Pour cette année 2023, Longchamp ambitionne de recruter 450 personnes à travers le monde (2). Dont 200 pour ces cinq sites dans l’Hexagone : Segré donc, Château-Gontier, Ernée (Mayenne), Pouzauges (Vendée) et Rémalard-en-Perche (Orne).
Quels profils ? « Tous , répond David Burgel, le directeur industriel. Nous avons beaucoup de gens en reconversion : des anciennes infirmières, esthéticiennes, fleuristes mais aussi un chauffeur routier. On veut des gens ayant envie de travailler. Et nous, nous les formons, c’est du gagnant-gagnant. »
Une formation en interne
Une formation désormais en mode tutorat, directement dans les ateliers. « Cela permet aux futur(e)s maroquinièr(e)s d’apprendre plus rapidement les tâches. Et d’être opérationnel(le)s sur les plus simples en trois mois, et sur les plus complexes en un an. C’est motivant pour les salariés. »
Côté points de vente, Longchamp en gère 330 dans le monde, y compris dans des aéroports. « Nous avons une bonne couverture des marchés qui nous intéressent, souligne Jean Cassegrain, petit-fils du fondateur. Il reste néanmoins de la place en Chine où nous possédons actuellement 40 magasins. Nous prévoyons d’en ouvrir 20 autres dans les quatre ans. »

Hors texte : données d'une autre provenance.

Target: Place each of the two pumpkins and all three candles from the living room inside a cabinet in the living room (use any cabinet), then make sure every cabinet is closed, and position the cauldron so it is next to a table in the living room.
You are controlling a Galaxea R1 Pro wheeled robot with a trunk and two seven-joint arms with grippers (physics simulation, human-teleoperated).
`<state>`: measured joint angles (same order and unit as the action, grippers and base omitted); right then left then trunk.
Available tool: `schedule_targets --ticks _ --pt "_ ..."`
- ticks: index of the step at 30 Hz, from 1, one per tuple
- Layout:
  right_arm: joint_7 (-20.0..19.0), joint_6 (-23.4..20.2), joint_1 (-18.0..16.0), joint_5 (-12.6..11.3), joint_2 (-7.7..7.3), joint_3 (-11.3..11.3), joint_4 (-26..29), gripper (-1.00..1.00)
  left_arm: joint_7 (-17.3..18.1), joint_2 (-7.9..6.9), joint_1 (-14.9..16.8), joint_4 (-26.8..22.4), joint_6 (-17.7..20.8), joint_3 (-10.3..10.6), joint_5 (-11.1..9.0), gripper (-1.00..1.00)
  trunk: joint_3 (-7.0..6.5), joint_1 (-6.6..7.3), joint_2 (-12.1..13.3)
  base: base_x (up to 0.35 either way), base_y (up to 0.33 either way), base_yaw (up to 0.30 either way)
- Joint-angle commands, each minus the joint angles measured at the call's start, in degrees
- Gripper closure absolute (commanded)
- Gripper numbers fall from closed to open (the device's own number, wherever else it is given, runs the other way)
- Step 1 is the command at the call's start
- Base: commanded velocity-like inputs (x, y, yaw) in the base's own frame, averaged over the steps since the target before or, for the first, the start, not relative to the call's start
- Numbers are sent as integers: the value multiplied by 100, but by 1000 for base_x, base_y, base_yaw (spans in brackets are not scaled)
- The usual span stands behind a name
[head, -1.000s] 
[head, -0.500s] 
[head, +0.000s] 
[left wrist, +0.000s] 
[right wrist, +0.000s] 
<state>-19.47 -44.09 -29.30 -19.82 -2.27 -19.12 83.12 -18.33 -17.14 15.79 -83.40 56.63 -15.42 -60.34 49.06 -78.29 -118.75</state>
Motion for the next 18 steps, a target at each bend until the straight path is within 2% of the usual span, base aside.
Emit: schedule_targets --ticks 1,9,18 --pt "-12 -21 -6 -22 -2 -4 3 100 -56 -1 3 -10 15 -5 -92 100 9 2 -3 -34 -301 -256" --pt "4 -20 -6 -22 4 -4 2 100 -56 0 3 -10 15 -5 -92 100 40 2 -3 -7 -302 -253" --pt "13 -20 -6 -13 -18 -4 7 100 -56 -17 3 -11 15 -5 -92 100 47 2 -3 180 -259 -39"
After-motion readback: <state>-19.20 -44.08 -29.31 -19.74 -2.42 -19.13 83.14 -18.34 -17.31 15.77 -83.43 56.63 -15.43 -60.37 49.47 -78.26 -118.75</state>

La marque, fondée en 1948, est aussi présente dans 900 autres boutiques à travers le monde.
(1) Le site de Segré compte 480 salariés dont 200 dédiés à la production. Parmi ces maroquiniers, 98 % sont des femmes.
(2) Longchamp possède un atelier en Tunisie (300 personnes) qui va s’agrandir, et un à l’île Maurice. Le maroquinier de luxe fait appel à des sous-traitants en Asie, au Maroc, en Roumanie et en Tunisie.